In this Oct. 18, 2017, file photo Sen. Patty Murray, D-Wash., the ranking member, and Sen. Lamar Alexander, R-Tenn., chairman of the Senate Health, Education, Labor, and Pensions Committee, talk before the start of a hearing on Capitol Hill in Washington. (J. Scott Applewhite / Associated Press)
In this Oct. 18, 2017, file photo Sen. Patty Murray, D-Wash., the ranking member, and Sen. Lamar Alexander, R-Tenn., chairman of the Senate Health, Education, Labor, and Pensions Committee, talk before the start of a hearing on Capitol Hill in Washington. (J. Scott Applewhite / Associated Press)

Exactly one year ago, three Republican senators voted with their Democratic colleagues to block the president’s health care proposal. Now, Sen. Patty Murray, D-Wash., is asking her Republican peers to do the same, this time blocking the president’s Supreme Court nominee, Judge Brett Kavanaugh.

“That happened because people across the country knew what was at stake and spoke up – despite how long the odds seemed,” Murray said during a 16-minute speech on the Senate floor Wednesday. “That is what we need now – and I am confident we can succeed again if people who care show it by speaking up.”

Murray shared several stories of women and what access to reproductive health care meant for them. She told the story of a friend who received a botched abortion because she couldn’t access safe services. The incident left her unable to have children.

“I saw my friend hurt, frightened, alone, and unable to get the care she needed because someone else’s beliefs mattered more under our laws than her health and her future,” Murray said. “That impacted me a lot, and has stayed with me to this day.”

The appointment of Kavanaugh threatens women’s reproductive rights, Murray argued.

“The threat to women’s reproductive rights is frighteningly real,” she said. “It is real because unless Democrats and Republicans come together, President Trump will follow through on his promise to overturn Roe (v. Wade).”

Reproductive freedom allows women to participate equally in the U.S., Murray added.

“And – while I can’t adequately express how frustrating it is to have to assert this in the 21st century – we are stronger today because women in the United States are treated more equally than we were in the 1970s,” she said.
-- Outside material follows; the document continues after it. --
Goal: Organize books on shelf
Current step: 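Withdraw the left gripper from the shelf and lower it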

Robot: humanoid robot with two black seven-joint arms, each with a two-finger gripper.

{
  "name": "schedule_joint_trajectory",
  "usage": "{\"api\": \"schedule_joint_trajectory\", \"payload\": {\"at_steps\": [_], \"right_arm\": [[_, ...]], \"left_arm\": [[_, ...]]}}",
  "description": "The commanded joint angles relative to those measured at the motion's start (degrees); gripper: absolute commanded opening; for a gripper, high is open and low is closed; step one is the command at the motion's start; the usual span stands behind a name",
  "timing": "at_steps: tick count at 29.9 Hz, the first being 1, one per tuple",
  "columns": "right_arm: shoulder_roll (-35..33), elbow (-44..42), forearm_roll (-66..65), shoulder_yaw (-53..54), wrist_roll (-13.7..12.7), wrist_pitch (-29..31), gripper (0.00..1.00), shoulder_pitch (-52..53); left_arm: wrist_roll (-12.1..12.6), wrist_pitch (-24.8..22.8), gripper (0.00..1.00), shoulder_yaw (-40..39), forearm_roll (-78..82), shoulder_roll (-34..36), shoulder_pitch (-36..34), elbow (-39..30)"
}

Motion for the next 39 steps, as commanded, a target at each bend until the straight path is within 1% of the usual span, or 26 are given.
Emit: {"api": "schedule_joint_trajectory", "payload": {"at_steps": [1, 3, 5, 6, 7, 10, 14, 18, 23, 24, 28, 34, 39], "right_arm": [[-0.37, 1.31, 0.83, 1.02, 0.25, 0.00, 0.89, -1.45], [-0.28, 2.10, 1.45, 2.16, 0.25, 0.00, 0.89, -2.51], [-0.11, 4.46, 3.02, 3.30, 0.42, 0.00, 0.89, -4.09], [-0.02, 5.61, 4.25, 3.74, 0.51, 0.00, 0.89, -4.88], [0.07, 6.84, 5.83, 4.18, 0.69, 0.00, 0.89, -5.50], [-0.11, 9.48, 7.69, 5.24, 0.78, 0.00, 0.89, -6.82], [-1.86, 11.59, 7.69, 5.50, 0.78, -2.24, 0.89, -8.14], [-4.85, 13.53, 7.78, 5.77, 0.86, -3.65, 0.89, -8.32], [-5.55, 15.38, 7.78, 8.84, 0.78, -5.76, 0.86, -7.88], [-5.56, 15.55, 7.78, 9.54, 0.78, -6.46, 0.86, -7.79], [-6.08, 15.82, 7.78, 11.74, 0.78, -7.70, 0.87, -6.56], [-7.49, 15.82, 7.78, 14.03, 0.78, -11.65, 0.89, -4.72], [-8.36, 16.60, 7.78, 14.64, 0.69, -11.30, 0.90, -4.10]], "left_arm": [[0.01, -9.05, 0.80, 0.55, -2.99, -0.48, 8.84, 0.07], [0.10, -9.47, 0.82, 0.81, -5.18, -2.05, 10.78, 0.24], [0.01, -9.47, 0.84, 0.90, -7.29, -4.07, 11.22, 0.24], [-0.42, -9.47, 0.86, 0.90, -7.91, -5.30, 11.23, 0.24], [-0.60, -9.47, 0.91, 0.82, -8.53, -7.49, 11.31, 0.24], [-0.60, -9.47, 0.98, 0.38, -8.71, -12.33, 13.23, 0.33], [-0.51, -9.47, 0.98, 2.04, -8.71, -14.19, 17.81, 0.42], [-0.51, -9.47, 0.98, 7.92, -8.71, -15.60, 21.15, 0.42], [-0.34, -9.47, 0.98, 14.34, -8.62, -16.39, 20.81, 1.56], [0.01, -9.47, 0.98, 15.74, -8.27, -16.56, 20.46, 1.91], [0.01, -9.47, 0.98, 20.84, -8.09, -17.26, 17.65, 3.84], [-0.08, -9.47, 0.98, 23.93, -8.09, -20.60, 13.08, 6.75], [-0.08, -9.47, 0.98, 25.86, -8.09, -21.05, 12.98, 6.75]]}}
Rep. Jaime Herrera Beutler, R-Battle Ground, hasn’t expressed an opinion on the nominee.

“I don’t have a role in judicial nominations as a House member, but as always I’m looking for judges who will follow the Constitution, regardless of what the ‘liberal’ or ‘conservative’ view might be,” Herrera Beutler said in an email.

She did not clarify if she believed Kavanaugh was a judge who follows the Constitution.
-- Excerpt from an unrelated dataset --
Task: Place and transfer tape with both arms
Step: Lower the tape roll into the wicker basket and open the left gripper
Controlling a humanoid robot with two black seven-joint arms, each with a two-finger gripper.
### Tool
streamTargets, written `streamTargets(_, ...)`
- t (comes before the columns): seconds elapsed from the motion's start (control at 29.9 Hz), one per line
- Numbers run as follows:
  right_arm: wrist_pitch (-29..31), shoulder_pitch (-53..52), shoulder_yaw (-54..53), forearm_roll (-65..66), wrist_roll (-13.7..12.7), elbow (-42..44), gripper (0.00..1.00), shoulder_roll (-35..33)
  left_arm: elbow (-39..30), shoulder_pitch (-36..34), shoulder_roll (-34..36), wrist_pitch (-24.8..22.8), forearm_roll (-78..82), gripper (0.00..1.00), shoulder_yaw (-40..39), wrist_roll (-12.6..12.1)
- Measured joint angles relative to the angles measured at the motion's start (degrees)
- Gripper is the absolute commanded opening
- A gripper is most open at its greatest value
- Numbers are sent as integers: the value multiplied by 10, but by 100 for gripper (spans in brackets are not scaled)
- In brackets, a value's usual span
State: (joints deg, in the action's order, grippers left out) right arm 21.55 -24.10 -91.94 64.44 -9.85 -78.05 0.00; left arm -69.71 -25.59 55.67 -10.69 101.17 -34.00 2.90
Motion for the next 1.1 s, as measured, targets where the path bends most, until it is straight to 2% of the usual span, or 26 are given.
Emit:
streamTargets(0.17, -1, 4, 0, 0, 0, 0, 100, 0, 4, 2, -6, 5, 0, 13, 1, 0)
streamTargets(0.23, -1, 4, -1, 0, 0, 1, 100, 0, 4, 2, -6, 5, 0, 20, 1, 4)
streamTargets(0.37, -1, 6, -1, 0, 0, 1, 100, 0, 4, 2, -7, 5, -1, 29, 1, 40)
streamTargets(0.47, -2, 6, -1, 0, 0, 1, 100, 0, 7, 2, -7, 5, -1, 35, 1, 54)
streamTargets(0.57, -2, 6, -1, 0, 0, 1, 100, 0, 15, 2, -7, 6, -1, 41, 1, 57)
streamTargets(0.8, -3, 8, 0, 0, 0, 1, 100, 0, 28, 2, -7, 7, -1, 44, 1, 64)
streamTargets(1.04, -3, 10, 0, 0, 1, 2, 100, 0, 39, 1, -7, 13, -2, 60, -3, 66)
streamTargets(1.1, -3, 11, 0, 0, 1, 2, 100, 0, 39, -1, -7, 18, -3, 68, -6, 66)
Sen. Maria Cantwell, D-Wash., did not return a request for comment by press deadline, but her initial reaction to Kavanaugh’s nomination expressed concern for his previous decisions on health care and net neutrality. She characterized her concern as “grave.”
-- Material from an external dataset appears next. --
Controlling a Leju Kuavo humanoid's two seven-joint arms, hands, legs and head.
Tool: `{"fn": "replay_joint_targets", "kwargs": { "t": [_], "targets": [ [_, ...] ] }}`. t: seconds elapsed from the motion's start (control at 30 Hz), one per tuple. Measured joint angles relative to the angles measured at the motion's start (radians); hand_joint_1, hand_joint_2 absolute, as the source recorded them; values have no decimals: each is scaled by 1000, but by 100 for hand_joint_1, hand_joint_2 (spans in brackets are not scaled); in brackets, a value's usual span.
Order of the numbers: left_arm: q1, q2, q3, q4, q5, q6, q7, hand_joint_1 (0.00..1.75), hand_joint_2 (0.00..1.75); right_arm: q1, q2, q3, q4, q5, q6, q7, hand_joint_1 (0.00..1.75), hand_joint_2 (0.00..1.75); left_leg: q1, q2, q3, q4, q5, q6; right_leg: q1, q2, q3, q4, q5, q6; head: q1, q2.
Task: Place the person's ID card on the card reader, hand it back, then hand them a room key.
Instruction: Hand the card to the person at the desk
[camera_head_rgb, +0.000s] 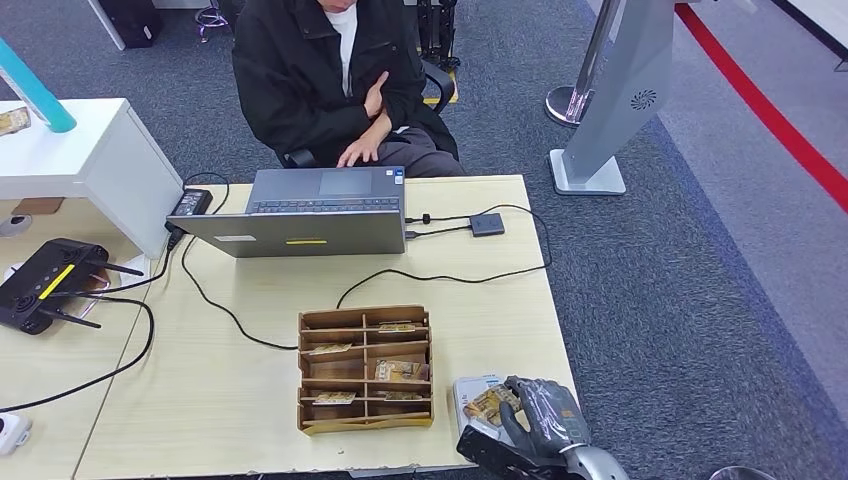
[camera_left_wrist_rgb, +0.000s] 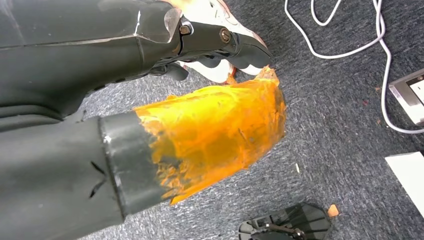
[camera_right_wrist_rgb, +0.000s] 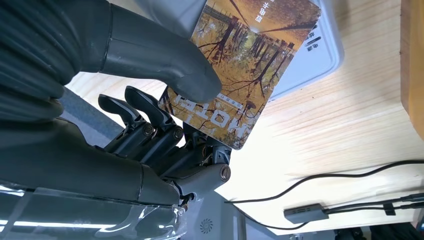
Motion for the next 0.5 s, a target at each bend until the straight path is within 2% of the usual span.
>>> {"fn": "replay_joint_targets", "kwargs": {
  "t": [0.5],
  "targets": [
    [-1,0,0,0,-2,-5,6,0,0,-4,9,-3,2,24,14,2,175,175,0,0,0,0,0,0,0,0,0,0,0,0,0,0]
  ]
}}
“Anyone who says President Trump isn’t applying an anti-choice litmus test in this nomination – or thinks it’s unclear where President Trump’s allegiance lies when it comes to women’s health – should take a look at what he’s said and done,” Murray said. “Unless they willfully ignore the facts, they will quickly realize that the president who, far beyond any modern president, has championed the anti-choice cause has found exactly what he is looking for in Judge Kavanaugh: a fifth vote to overturn Roe v. Wade.”